I walk swiftly, as if summoned, straight to the music room and I unlock the door. It breaks my heart to see it like this: dark, forlorn and cold. I turn the heating up and switch on soft lights and the sound system. I pour whiskey into one of the Irish crystal glasses sparkling on their lacquered tray - a gift from Gerald who has always loved this room. I drink it down in one and pour some more. It is delicious - as dark and nuanced as the ebony curves and planes of my grand piano gleaming in the lamplight. There’s not a speck of dust. Someone has kept my sanctuary clean. I feel light-headed, disembodied, almost dreaming as I lift the lid and touch a note or two. It’s fractionally out of tune.
I seem to watch myself sink down into my favourite place on the longest sofa, pick up the remote control and press PLAY. So absorbed am I in this strange moment, and so certain that I will hear in my own forgotten voice the yearning wistfulness of Strauss’s Four Last Songs - exquisite elegies to loss, that minutes pass before I notice that technology cannot yet follow fantasy! Nobody is singing; I am listening to a string quartet. By the time I get my bearings and recognise the A minor opus 132, the greatest of Beethoven’s towering, mystic late quartets, the Allegro ma non tanto is already underway. Notes leap and swirl, hurting my head. I cannot catch their meaning. Then I remember what comes next, close my eyes and wait.
The Heiliger Dankgesang is a hymn of thanksgiving and redemption, composed during Beethoven’s convalescence from agonising, near-fatal illness.
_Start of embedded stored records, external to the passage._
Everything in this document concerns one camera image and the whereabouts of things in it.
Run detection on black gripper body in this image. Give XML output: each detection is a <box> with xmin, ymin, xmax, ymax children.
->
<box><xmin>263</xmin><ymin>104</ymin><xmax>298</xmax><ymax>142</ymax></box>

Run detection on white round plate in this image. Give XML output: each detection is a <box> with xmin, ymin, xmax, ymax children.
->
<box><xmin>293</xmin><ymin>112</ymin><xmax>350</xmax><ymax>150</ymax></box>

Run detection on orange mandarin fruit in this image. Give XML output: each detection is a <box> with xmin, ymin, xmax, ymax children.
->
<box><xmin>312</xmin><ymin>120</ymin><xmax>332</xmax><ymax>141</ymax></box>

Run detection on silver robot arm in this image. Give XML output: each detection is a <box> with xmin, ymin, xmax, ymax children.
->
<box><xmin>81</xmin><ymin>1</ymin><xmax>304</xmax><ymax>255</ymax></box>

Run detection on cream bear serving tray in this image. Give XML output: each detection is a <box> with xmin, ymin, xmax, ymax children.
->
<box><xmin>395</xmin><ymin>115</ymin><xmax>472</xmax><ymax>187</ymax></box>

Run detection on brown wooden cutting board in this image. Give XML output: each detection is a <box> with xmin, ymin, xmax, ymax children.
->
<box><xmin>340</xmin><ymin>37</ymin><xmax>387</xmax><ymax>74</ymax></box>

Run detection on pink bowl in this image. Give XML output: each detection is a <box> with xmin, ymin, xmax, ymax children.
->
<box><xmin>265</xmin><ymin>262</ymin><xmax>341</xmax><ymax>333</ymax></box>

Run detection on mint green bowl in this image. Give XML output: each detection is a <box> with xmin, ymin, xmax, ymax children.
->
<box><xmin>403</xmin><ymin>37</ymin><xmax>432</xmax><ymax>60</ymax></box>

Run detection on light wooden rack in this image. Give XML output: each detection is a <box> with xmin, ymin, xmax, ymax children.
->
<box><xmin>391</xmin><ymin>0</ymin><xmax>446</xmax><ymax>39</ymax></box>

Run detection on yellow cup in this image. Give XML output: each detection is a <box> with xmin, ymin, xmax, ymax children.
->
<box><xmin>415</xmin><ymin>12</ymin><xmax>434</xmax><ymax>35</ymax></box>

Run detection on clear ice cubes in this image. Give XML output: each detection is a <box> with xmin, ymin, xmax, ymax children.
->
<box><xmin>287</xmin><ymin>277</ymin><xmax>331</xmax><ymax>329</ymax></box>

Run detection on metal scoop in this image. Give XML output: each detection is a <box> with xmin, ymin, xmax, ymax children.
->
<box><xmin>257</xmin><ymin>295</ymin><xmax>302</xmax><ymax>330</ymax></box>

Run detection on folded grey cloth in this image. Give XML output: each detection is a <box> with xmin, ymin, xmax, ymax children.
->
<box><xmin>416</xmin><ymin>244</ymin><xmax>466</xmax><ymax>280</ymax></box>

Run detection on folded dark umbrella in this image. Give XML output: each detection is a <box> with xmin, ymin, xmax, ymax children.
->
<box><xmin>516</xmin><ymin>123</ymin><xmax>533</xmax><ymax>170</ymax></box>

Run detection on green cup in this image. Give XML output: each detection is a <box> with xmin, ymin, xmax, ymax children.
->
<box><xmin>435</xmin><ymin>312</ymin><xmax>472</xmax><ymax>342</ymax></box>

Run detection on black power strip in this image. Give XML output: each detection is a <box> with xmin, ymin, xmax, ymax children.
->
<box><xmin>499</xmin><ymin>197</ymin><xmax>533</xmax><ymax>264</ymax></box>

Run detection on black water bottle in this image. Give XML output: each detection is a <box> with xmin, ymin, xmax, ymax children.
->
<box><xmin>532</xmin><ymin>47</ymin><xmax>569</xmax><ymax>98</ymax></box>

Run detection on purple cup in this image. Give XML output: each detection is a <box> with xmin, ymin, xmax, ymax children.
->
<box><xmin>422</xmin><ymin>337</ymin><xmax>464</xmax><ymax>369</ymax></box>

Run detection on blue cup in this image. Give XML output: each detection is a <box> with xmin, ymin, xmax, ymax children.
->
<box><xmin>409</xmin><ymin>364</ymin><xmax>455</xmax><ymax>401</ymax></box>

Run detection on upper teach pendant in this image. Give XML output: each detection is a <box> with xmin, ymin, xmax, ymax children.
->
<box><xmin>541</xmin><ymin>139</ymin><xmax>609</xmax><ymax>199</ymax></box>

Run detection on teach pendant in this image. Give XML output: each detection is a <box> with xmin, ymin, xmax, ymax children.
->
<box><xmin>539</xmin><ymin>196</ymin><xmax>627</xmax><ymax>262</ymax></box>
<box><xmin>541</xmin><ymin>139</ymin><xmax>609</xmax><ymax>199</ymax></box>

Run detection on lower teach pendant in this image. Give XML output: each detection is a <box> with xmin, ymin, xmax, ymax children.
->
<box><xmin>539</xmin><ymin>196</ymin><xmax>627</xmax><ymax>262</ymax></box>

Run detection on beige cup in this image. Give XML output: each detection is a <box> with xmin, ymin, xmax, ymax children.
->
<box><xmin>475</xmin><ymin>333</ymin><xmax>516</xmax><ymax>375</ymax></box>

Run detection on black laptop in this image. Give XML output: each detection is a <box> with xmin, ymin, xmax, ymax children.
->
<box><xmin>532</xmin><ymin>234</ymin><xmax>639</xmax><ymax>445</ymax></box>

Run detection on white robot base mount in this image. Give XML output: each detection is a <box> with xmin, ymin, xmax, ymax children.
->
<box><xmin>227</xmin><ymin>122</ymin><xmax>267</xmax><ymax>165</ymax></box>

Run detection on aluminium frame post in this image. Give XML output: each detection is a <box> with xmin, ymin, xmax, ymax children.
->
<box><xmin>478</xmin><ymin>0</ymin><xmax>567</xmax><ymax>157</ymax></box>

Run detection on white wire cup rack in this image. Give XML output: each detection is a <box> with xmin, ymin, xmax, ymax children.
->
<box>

Reams have been written about it; it has inspired great poetry. Heretically perhaps, it makes me think of sex: transcendent, absorbing and prolonged, with a lover endlessly inventive and surpassingly tender, but to whose miraculous prowess one may yet, without fear or shame, aspire. It is sublime beyond words.
I stop the music as the shimmering climax fades. Only then do I realise that Milo too is in the room. He stands just inside the door, transfixed and weeping silently, open-eyed and unabashed. Neither of us has an ounce of anger left; we are washed clean.
Suddenly embarrassed, I fall back upon a platitude. ‘Isn’t it wonderful?’ I say, ‘Almost too much to bear.’
Milo is silent for long moments, deep in thought. ‘No, not that,’ he says at last. ‘Not that. He’s just… talking to God.’
Milo turns away. I let him go and close my eyes again. When I come to, Gerald is sitting quite at ease in his accustomed chair by the piano. He smiles across at me, raises an eyebrow – and his glass - and whispers, ‘Welcome home?’
Time stops. Blood surges fortissimo into my ears; I command it to be silent. I wonder, does this man - my husband - actually remember what I am? Does he not understand that I have power in my very breath to burst that heavy crystal into splinters in his hand? I search his face. Only if I am satisfied will I consent to take his cue.